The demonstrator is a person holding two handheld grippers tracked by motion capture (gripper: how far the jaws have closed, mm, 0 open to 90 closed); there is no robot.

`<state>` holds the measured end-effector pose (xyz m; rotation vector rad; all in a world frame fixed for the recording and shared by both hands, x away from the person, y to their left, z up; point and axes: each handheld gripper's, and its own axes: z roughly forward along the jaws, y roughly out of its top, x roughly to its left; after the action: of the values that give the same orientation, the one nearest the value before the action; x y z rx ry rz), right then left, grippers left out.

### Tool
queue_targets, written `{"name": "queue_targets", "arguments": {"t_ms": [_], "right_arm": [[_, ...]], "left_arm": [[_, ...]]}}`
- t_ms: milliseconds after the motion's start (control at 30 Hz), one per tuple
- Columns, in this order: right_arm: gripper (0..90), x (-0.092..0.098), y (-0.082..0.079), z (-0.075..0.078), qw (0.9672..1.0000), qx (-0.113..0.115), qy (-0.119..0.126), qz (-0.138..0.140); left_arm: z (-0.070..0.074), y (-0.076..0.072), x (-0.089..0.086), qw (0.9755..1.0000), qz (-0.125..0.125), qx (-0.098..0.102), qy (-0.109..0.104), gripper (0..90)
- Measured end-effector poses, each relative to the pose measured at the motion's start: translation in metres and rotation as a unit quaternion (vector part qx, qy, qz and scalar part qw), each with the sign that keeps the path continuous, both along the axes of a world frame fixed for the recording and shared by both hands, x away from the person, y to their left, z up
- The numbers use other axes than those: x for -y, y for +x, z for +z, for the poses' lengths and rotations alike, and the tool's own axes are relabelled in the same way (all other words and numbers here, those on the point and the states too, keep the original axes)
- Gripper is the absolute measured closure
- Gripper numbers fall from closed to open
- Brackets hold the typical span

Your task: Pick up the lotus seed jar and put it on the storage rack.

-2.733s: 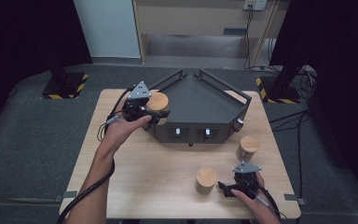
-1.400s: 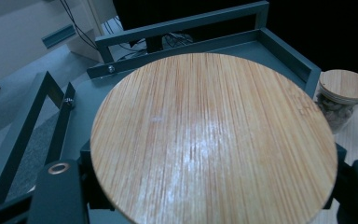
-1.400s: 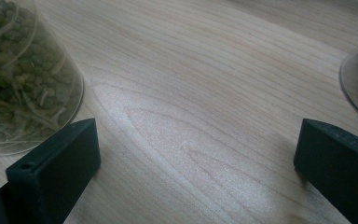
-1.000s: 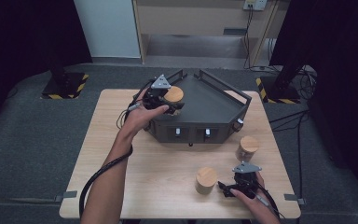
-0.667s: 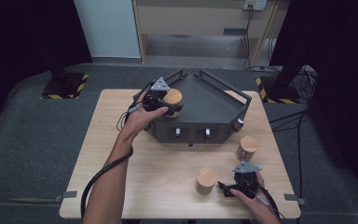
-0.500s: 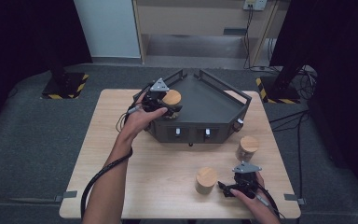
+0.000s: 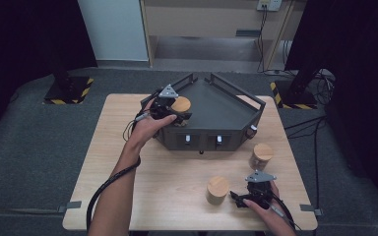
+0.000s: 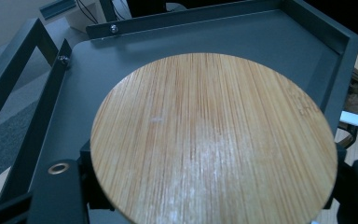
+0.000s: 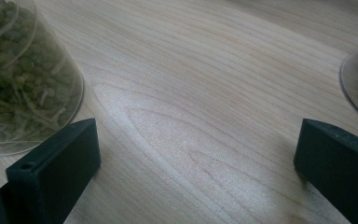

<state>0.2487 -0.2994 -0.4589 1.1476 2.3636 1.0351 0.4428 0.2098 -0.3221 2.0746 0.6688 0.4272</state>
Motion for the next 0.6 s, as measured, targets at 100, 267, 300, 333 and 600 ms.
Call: {"name": "queue_targets", "arguments": {"t_ms": [100,267,300,333,600], "right_arm": [[0.3,0.0000,0.0000,0.0000,1.0000,0.000,0.000,0.000],[0.3,0.0001,0.0000,0.0000,1.0000,0.000,0.000,0.000],[0.3,0.0000,0.0000,0.0000,1.0000,0.000,0.000,0.000],[0.3,0.0000,0.0000,0.0000,1.0000,0.000,0.000,0.000],[0.3,0.0000,-0.0001,0.0000,1.0000,0.000,0.000,0.000]], "left_arm": [[0.0019,0.0035,0.0000,0.9999,0.000,-0.011,0.000,24.4],[0.0051,0.0063,0.0005,0.9998,0.001,-0.021,0.004,24.3],[0.0049,0.0066,-0.0001,0.9997,0.002,-0.023,0.002,24.2],[0.0046,0.0067,-0.0006,0.9997,0.003,-0.024,0.001,24.2],[0.0039,0.0080,-0.0014,0.9996,0.005,-0.029,-0.003,24.1]]}}
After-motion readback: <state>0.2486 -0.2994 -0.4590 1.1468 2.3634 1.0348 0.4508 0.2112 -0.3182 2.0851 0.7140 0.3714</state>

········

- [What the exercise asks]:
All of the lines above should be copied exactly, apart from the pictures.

- [Solution]:
The demonstrator is a person holding two handheld grippers tracked by motion capture (gripper: how far the jaws have closed, mm, 0 open to 90 closed); there is no robot.

`<state>` holds the measured end-effector pose (xyz m; rotation vector rad; all in a world frame fixed for the recording and shared by both hands, x away from the person, y to their left, z up; point and axes: each handheld gripper's, and its own axes: z roughly forward along the jaws, y roughly out of its top, x roughly to its left; after the action: of the values that give the same orientation, the one nearest the value before the action; x y z rx ry rz), right then left, grippers left out.

### Tool
queue_targets, written `{"name": "queue_targets", "arguments": {"t_ms": [_], "right_arm": [[_, ...]], "left_arm": [[_, ...]]}}`
- t_ms: milliseconds after the motion's start (control at 30 Hz), one per tuple
- Columns, in this order: right_arm: gripper (0..90), x (-0.092..0.098), y (-0.082..0.079), z (-0.075..0.078), qw (0.9672..1.0000), qx (-0.113..0.115), qy (-0.119..0.126), qz (-0.138..0.140); left_arm: z (-0.070..0.074), y (-0.076..0.072), x (-0.089..0.086), qw (0.9755..1.0000), qz (-0.125..0.125), qx (-0.098..0.102), qy (-0.109..0.104), gripper (0..90)
- Measured end-effector poses, each relative to the pose measured at the motion's start: translation in metres and rotation as a unit quaternion (vector part qx, qy, qz and scalar part qw), each with the sign that keeps the path continuous, both along the axes of a world frame fixed for the recording and shared by both hands, x away from the person, y to their left, z up
- The numbers use other axes than those: x for -y, y for +x, z for +z, for the poses' lengths and rotations alike, and the tool's own axes are relabelled in the same way (all other words and numbers here, those on the point and the states too, keep the original axes)
- Gripper is the absolute measured closure
- Gripper numbers fall from closed to open
- Brackets hold the typical span

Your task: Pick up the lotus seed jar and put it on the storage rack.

-2.733s: 
-1.400s: 
-1.400s: 
-1.000s: 
-0.667s: 
-0.500s: 
+0.000s: 
+0.000s: 
+0.000s: 

<state>0.2487 -0.2994 -0.4589 1.1476 2.3636 1.0351 0.4428 0.2098 -0.3221 2.0746 0.6688 0.4272</state>
Motion for the next 0.6 s, as measured, targets at 100, 267, 300, 333 and 600 ms.
Call: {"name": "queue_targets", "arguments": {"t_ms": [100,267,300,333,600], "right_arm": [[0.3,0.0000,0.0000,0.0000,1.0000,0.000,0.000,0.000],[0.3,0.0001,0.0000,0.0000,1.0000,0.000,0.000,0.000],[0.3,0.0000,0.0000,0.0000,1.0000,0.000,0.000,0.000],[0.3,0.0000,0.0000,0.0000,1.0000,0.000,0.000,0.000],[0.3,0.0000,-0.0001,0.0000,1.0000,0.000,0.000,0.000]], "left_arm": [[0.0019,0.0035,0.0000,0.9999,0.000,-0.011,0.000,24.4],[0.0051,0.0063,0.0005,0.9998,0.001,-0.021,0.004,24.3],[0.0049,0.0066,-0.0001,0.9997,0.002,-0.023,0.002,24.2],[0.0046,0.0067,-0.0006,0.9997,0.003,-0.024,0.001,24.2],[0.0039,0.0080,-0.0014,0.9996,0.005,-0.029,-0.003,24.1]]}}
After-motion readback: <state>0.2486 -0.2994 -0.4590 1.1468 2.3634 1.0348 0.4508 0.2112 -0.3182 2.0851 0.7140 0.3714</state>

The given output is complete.